Friday, April 19

Why Florida isn’t losing the right to an abortion … yet


While the overturn of Roe v. Wade dramatically alters the landscape of abortion rights nationally, in Florida, the decision has no immediate effect on the legality of abortion.

That’s because Florida’s abortion laws have to fall within the boundaries of not one, but two constitutions, said Danaya Wright, a professor of law at the University of Florida.

The first is the U.S. Constitution, which no longer protects a person’s right to abortion following the U.S. Supreme Court’s bombshell decision this week in Dobbs v. Jackson Women’s Health Organization.

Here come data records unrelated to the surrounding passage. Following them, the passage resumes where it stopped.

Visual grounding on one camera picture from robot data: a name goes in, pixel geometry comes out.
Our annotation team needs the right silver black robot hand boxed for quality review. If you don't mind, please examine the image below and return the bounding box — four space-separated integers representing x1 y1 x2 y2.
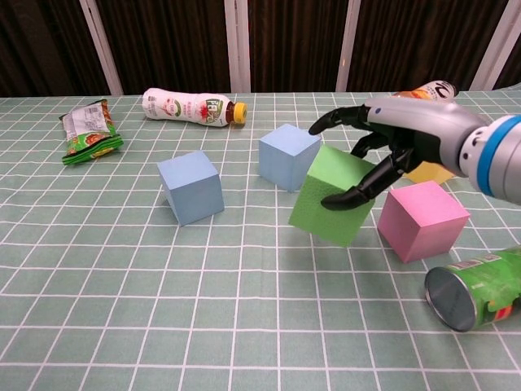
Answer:
308 96 489 212

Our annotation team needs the light blue foam cube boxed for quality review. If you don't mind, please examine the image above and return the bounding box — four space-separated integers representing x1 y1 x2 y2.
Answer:
156 150 226 227
258 124 322 193

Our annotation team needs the green foam cube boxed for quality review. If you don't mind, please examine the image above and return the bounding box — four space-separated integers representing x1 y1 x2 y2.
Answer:
287 144 378 248

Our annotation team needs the orange juice bottle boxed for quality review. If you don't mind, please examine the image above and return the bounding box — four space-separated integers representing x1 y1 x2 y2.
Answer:
390 79 460 103

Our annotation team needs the yellow foam cube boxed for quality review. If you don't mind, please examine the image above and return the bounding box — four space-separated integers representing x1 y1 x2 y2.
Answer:
405 160 455 185

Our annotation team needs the pink foam cube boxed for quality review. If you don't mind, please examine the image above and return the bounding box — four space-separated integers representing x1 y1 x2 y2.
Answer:
377 181 471 264

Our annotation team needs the green chips can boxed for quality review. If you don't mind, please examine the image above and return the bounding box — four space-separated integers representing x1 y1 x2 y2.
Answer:
424 245 521 333

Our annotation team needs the white tea bottle yellow cap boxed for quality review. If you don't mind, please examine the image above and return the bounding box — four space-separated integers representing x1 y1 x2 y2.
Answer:
142 87 248 129

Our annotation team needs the dark brown curtain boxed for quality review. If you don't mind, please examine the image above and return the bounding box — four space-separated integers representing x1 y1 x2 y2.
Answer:
0 0 521 98

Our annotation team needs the green checked tablecloth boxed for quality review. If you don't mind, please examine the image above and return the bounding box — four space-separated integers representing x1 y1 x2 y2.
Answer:
0 81 521 391

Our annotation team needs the green snack packet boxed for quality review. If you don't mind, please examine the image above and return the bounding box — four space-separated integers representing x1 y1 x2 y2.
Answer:
59 99 125 166

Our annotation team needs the white frame post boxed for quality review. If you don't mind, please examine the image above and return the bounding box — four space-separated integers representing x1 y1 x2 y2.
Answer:
335 0 362 93
223 0 252 94
79 0 124 97
467 0 520 91

The second is the Florida Constitution.

47 words, one controversy

The difference in protections largely comes down to the 1980 inclusion of a 47-word amendment to the Florida Constitution guaranteeing the right to privacy.

“Every natural person has the right to be let alone and free from governmental intrusion into the person’s private life except as otherwise provided herein,” the document reads.

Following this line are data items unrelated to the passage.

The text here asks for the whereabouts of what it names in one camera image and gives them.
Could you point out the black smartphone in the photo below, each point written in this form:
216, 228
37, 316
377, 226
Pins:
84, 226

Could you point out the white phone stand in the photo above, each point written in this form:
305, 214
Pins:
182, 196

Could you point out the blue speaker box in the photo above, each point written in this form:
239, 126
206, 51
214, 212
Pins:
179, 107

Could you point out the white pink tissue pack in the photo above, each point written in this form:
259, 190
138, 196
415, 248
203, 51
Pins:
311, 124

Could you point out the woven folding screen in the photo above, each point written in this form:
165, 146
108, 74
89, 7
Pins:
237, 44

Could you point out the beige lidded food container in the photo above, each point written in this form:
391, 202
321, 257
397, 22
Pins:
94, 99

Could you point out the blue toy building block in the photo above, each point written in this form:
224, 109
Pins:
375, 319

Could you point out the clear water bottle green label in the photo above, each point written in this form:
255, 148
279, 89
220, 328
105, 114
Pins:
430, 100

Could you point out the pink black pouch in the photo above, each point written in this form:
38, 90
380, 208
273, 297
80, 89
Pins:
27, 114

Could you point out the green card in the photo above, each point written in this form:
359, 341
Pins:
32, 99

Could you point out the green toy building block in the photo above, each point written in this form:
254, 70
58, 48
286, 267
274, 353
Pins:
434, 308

In the past, abortion protections at the federal level have been upheld through the U.S. Supreme Court’s interpretation that the U.S. Constitution contains a right to privacy, under which, they ruled, abortion falls.

But the U.S. Constitution doesn’t specifically include the word privacy in its text.

The Florida constitution does. In a 1989 case, the state’s Supreme Court ruled that the privacy clause covered the right to an abortion.

Florida’s new ban on most abortions after 15 weeks of pregnancy has already been the subject of a challenge in state court. If politicians were to pass further restrictions — a bill banning abortion after six weeks, or an outright ban, for example — the result would be more lawsuits. If any of those lawsuits were to make their way to the state Supreme Court, the court would then need to overturn more than three decades of precedent to deem the restrictions legal.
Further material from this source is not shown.